Fearing A Surge In Inflation, China Launches Probe Into Commodity Futures, “Distorted” Prices

One and a half years after the Chinese government violently burst the stock market bubble, leading the massive losses among retail investors, and months after China’s third housing bubble since the financial crisis appeared to have peaked, also China has found itself with yet another hot-money funded bubble: commodities. And perhaps in hopes of intercepting this latest mania before it gets too big, overnight China’s top economic planner, the National Development & Reform Commission – not a market regulator, but the core agency behind China’s goalseeked economic data – announced it is investigating whether speculation has “distorted” commodity futures prices, due to concerns that the recent rally will drive inflation higher, according to Bloomberg.

In recent weeks, the NDRC has questioned futures brokers whether “price distortion” had occurred, which is a polite way of saying the buying mania has gone too far.
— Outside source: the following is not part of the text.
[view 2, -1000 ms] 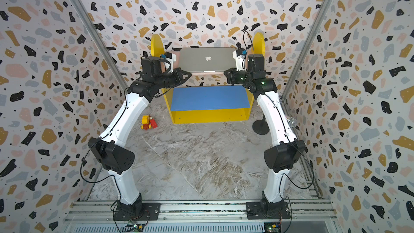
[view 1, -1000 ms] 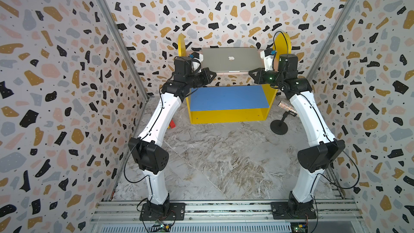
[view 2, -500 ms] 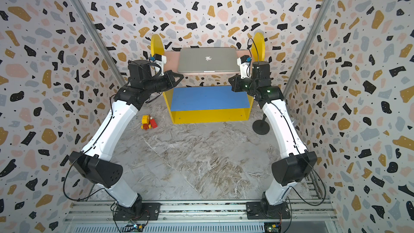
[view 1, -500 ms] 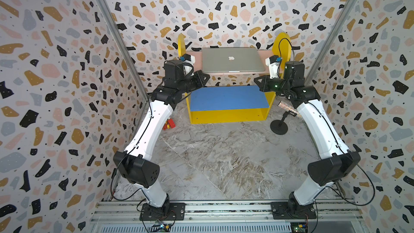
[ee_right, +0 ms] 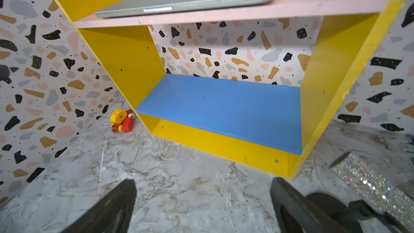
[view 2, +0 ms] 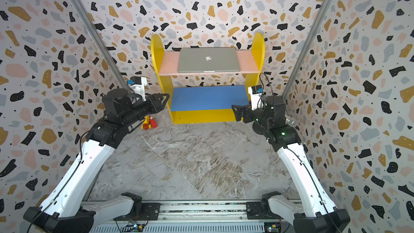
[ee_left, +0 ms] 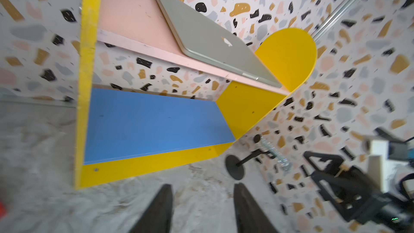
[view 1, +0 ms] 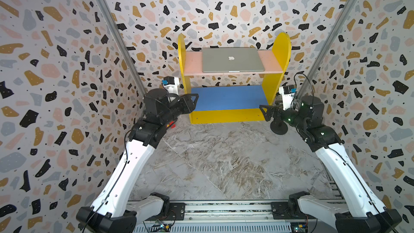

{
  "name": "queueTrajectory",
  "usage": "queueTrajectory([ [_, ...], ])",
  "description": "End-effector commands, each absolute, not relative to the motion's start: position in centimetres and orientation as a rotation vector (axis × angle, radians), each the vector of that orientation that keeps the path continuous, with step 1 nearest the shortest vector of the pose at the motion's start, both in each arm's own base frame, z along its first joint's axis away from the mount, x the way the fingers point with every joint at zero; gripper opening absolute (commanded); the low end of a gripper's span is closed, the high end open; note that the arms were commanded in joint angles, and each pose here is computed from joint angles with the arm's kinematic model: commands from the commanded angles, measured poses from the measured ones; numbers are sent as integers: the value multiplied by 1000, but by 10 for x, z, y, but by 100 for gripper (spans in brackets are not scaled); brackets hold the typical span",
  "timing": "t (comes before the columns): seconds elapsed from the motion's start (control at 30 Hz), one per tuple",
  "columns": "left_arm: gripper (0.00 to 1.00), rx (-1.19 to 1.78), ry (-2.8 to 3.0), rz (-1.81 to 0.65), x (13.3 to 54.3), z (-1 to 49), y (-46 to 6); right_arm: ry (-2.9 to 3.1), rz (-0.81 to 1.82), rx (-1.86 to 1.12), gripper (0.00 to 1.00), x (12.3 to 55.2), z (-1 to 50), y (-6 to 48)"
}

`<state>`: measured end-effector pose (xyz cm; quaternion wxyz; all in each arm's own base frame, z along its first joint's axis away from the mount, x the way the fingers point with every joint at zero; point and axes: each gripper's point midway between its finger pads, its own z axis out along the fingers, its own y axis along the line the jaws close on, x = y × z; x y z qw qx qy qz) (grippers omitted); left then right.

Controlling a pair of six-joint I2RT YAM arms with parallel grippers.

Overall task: Close the laptop lid and set it aside
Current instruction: Place the laptop on the shelf, then reset both arms

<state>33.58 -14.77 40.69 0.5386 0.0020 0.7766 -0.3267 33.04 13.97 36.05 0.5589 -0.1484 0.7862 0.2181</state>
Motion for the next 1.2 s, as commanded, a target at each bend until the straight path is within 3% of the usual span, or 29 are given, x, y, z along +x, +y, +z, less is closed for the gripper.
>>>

The agency is worried over the potential impact on producer and consumer prices. China’s worries are understandable: with commodity prices surging, whether due to speculators or simply tight supply and rising demand, China’s producer prices soared in January by 6.9%, the highest level since the inflationary scare of 2011.

This is the second time China has intervened in the commodity market in the past year: Beijing tightened rules and raised fees on commodities trading last spring, as it sought to clamp down on a speculative frenzy that spurred a rapid run-up in prices and unprecedented volumes. Despite the government’s best efforts however, due to an overabundance of hot money, steel and iron ore futures have continued to rise on government stimulus, capacity cuts and a steadying in the economy of the world’s biggest metals consumer. Despite the occasional wipe out, most recently in December…

… the levitation in China’s commodity sector has continued. Steel reinforcement bar on the Shanghai Futures Exchange rose to its best level since Dec. 2013 on Monday, while iron ore on the Dalian Commodity Exchange was close to its May 2014 peak. However, trading in the contracts remains well below last year’s heady heights.

On Sunday, Fang Xinhai, vice chairman of market regulator, the China Securities Regulatory Commission, said that China doesn’t want inflated trading volumes, according to an online transcript.

Suggesting that yet another government intervention in the commodity market may be imminent, he said last year’s crackdown on speculation was “satisfactory” and that regulators will “stick to last year’s philosophy” when it comes to supervising futures. He added that the government will look at new measures to enhance pricing, such as attracting more industrial users to participate in the market.

The NDRC has also consulted with institutions including equity brokers on the outlook for commodity prices, according to Bloomberg’s sources. That’s about as close as Beijing gets to warning the country’s brokers that the Politburo is displeased with how high prices have risen. All else equal, the near-term price path for Chinese commodities is likely lower.